А что, она имеет право говорить «у нас», потому что пропавшее золото, которое вывез было из замка Флоримон де Баррас, опять оказалось у Сони. А на него можно воспитать сотню детей!

Но когда Соня попыталась отстраниться от поддерживающей ее руки, она почувствовала, что у нее по‑прежнему кружится голова, и она позволила Мари повести ее обратно.

За столом царствовал Жан Шастейль. Граф! Она была совершенно уверена, что Пабло сказал о том своей невесте в первую очередь. Вот, мол, какие у него друзья. И повествовал Жан об их злоключениях на море. Пираты! Галеры! Плен! Слова из захватывающей авантюры, когда ничто из перечисленного тебя не касается…

Впрочем, словоохотливость товарища ее не удивляла. Частенько, чего греха таить, он оказывался в тени, потому что Соня была на первом месте — княжну как женщину пропускали вперед.

Сегодня ей было на руку, что Жан возглавляет застолье, потому что она, заученно улыбаясь всем, углубленно занималась собой. Точнее, своими странными ощущениями.

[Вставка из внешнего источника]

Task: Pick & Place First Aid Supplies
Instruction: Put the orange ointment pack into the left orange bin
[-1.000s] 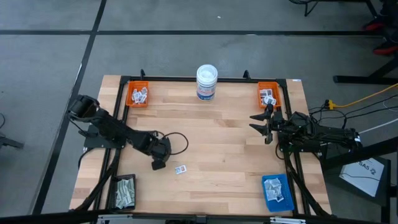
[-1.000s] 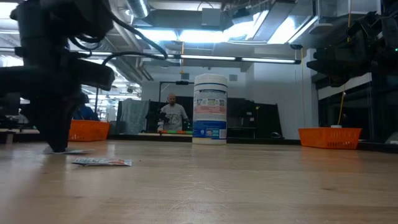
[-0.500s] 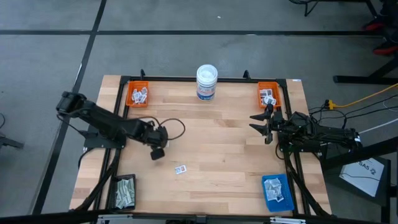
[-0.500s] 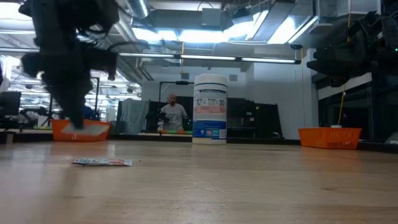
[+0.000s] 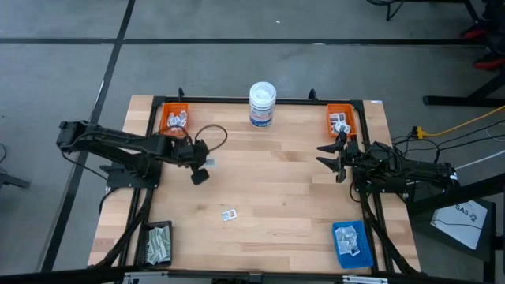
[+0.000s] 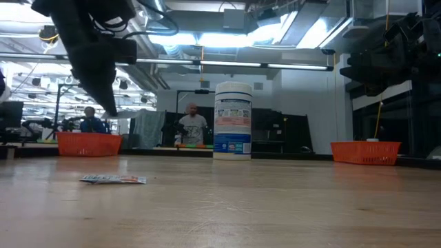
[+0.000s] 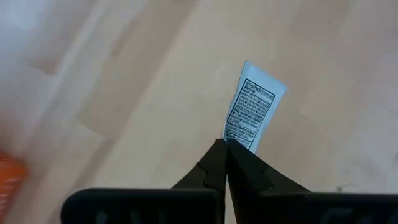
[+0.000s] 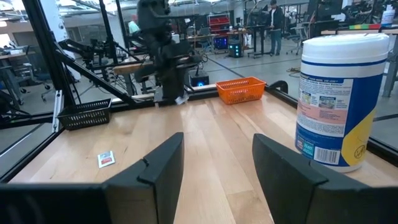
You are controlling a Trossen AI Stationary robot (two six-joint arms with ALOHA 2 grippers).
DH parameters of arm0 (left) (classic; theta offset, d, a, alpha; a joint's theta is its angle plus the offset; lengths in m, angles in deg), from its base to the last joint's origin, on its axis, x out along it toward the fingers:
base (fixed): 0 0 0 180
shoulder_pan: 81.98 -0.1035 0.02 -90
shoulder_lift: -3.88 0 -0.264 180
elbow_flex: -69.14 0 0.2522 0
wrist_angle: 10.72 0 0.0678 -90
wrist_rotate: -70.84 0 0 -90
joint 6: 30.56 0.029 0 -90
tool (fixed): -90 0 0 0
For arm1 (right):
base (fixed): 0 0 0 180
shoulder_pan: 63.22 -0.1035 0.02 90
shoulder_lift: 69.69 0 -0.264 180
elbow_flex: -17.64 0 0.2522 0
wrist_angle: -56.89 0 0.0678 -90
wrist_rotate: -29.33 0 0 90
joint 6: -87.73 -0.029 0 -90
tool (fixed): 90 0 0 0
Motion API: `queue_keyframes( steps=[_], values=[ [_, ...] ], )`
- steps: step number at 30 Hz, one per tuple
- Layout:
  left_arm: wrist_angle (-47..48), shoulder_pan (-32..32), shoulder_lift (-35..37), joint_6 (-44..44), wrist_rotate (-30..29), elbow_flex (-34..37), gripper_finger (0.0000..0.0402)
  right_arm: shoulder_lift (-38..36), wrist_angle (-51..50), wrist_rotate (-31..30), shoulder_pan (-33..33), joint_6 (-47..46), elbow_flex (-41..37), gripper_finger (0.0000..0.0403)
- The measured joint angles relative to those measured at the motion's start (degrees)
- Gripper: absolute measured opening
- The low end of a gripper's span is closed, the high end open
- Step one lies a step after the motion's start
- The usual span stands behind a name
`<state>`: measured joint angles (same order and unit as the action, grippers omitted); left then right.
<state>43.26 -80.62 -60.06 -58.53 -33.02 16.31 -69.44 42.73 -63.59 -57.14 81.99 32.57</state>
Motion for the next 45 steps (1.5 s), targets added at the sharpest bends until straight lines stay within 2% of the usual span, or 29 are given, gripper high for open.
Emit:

Во‑первых, она ощущала неясную тревогу. В этом вроде не было ничего особенного, мало ли что другие женщины чувствуют в связи с беременностью, но ей казалось, будто внутри ее растет… нет, не ребенок, а некое знание, которое откуда‑то в нее понемногу вливается. Как если бы до сего времени она была закупоренным сосудом, а теперь с его горлышка сняли крышку…

С Соней и раньше случались моменты вроде прозрения: то она увидела прошлое тогда еще живого Патрика, то прошлое Леонида, но что касалось ее самой, обычно было сокрыто завесой тайны. Как бы Соня ни сосредотачивалась, она ничего не могла увидеть, но сегодня…

Сегодня в ней появилась какая‑то жилка, которая вибрировала, предупреждая: осторожно, может случиться беда!

Потому она вернулась в гостиную, но не стала садиться за стол, а попросила у присутствующих:

— Не разрешите ли мне ненадолго вас покинуть? Отчего‑то у меня кружится голова, и я хотела бы немного полежать.

— Конечно, Софи, ты так бледна, — заботливо сказал Шастейль.

Приподнялся было, чтобы сопроводить ее к себе, но Соня коснулась его плеча, усаживая обратно.

— Не надо, Мари меня проводит.

И, уходя, услышала, как Жан объясняет Пабло и его невесте:

— Слишком многое на бедняжку навалилось. Заботы по дому, не говоря уже о соотечественнике, которого мы освободили из рабства. Надо сказать, характера он оказался весьма противного, то ему не так да не этак, не мог взять в толк, что он в доме всего лишь гость…

Мари принесла ей кружку молока и медовые соты.

— Я подогрела молоко, — сказала она, — выпьете и уснете.

Соня к себе прислушалась: организм против молока с медом не возражал. Мари заботливо укрыла ее и осторожно притворила за собой дверь.

А Соня вопреки ее уверениям не спешила засыпать и вдруг совершенно отчетливо увидела… Долорес! Это что же, пока все сидели за столом, она оставила детей одних и сбежала, чтобы встретиться… со священником в черной сутане с большим серебряным крестом на груди? На тайного любовника он никак не походил.

Дальше происходило вообще невероятное.

— Наши соседи иностранцы, — говорила Долорес, и в ее устах это слово звучало как анафема.

— Дитя мое, — ответил тот приятным грудным голосом, — о них позаботятся их правители.

— Но они каждый день занимаются тем… А что, если они наводят порчу на жителей нашего города? — повысила голос кормилица Николо.

Соня от неожиданности развернувшейся перед нею картины даже перестала дышать, словно кто‑то мог ее дыхание услышать. Что она такое говорит?!

У княжны в голове не укладывалось, что эта женщина, которую она взяла к своему приемному сыну, устроила в самой лучшей комнате, старалась, чтобы она ела все самое лучшее, — эта женщина сейчас без зазрения совести ее же и предавала.

— Служители дьявола наносят вред честным людям независимо от того, иностранцы они или нет, — продолжала настаивать Долорес, и уже печать озабоченности легла на чело монаха, до того пребывавшего в сомнении.

Соня видела, как он постепенно проникается верой в слова прихожанки. Исполняется решимости собрать своих братьев и уничтожить гнездо еретиков, которые расположились, можно сказать, подле ворот святой церкви!

— Но ты вроде говорила, что эта иностранка взяла к себе в дом брошенного младенца.